_Task brief:_
Could you filter the records below down to the lines that include the word "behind"?

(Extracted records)
————————

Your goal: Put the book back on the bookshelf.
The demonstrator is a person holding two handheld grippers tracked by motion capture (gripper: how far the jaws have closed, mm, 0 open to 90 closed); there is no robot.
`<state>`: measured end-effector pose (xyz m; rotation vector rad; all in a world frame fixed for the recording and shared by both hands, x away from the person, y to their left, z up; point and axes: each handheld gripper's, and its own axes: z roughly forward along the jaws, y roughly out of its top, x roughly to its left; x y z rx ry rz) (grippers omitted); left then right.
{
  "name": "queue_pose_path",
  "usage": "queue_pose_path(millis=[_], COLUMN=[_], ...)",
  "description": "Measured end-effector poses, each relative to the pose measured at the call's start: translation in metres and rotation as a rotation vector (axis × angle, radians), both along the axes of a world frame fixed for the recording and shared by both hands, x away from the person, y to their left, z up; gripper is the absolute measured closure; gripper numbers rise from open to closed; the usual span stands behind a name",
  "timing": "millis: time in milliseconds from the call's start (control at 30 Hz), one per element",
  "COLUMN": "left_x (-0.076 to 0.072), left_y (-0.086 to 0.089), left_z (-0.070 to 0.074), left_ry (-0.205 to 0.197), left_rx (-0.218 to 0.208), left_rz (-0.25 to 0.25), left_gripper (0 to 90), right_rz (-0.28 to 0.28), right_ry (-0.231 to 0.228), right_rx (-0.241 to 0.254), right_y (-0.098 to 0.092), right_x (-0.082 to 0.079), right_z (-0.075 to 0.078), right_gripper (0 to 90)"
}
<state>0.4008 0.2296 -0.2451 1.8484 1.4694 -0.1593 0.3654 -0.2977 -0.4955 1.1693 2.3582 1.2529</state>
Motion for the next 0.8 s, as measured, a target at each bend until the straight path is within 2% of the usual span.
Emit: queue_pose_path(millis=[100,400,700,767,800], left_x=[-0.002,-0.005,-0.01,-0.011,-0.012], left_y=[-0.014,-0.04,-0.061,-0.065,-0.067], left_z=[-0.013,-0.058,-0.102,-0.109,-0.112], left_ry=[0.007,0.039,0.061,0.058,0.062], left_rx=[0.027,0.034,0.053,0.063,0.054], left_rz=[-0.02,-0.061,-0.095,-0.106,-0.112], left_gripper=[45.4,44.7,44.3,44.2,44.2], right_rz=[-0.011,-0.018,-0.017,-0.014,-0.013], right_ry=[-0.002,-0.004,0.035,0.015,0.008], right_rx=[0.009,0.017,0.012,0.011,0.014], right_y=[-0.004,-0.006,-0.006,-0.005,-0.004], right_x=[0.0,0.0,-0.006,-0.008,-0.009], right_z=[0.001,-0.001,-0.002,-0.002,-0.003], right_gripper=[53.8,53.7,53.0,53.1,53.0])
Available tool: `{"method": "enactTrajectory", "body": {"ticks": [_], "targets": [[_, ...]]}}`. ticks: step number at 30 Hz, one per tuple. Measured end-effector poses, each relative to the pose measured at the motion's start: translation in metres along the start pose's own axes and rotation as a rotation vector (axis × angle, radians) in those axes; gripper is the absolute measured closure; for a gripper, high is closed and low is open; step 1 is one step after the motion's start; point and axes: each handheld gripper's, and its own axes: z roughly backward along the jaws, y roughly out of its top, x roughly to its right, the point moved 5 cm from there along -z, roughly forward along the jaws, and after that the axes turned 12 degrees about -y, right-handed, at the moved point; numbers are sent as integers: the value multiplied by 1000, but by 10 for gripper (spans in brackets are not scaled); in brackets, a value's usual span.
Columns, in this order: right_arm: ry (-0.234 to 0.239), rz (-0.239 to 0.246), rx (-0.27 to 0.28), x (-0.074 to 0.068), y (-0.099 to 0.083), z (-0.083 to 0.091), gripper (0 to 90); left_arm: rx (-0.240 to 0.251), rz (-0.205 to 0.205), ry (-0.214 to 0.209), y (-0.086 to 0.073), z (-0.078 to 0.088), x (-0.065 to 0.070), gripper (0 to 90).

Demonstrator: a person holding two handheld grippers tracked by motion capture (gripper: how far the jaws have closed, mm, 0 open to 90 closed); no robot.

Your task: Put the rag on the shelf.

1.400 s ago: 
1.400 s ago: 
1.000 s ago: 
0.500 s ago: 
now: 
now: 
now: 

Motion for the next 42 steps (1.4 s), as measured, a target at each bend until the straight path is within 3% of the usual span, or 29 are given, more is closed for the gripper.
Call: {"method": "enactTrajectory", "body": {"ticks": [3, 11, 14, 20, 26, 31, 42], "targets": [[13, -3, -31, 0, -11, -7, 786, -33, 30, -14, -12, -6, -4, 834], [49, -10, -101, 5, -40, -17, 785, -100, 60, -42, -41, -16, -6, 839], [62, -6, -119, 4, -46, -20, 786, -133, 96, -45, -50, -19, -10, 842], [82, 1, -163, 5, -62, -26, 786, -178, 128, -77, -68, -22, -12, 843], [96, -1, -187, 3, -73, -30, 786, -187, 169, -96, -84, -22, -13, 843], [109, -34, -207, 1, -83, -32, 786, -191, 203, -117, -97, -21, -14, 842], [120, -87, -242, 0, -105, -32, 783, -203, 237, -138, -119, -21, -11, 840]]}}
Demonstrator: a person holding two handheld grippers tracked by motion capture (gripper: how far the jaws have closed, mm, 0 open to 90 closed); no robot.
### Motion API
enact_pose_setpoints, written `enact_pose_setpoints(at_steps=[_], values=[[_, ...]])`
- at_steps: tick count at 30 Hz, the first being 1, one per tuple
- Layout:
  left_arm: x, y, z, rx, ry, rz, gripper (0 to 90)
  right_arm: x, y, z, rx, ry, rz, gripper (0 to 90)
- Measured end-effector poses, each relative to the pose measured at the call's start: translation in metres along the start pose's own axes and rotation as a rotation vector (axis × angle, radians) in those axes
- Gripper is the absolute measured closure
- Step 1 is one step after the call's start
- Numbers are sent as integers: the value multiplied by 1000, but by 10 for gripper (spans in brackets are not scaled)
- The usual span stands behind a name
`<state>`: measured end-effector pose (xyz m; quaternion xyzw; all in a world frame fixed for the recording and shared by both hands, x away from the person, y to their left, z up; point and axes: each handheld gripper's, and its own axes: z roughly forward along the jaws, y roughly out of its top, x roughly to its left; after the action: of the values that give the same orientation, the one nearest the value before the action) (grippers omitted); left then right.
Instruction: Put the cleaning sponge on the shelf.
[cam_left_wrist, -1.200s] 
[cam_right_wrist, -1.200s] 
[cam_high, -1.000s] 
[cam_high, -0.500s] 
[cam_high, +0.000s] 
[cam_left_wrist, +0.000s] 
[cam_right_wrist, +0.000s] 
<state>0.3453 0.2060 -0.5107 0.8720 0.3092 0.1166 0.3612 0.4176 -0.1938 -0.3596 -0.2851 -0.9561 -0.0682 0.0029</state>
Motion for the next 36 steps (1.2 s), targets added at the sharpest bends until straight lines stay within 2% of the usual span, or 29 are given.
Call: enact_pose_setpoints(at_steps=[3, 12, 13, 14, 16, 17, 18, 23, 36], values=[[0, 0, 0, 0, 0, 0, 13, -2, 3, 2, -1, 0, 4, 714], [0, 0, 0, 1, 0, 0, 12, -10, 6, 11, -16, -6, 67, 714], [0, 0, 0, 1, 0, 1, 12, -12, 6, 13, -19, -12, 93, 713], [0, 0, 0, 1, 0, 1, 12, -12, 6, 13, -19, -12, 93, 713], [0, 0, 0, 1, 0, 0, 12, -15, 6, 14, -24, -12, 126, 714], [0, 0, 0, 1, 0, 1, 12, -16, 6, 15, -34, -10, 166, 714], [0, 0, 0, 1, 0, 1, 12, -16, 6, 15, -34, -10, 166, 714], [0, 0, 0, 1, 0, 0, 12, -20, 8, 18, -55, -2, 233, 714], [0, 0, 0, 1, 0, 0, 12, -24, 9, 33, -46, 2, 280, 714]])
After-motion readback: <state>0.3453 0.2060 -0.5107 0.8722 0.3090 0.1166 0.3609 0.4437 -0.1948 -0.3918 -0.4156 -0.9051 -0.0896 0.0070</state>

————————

_Solution:_
  "description": "Measured end-effector poses, each relative to the pose measured at the call's start: translation in metres and rotation as a rotation vector (axis × angle, radians), both along the axes of a world frame fixed for the recording and shared by both hands, x away from the person, y to their left, z up; gripper is the absolute measured closure; gripper numbers rise from open to closed; the usual span stands behind a name",
- The usual span stands behind a name

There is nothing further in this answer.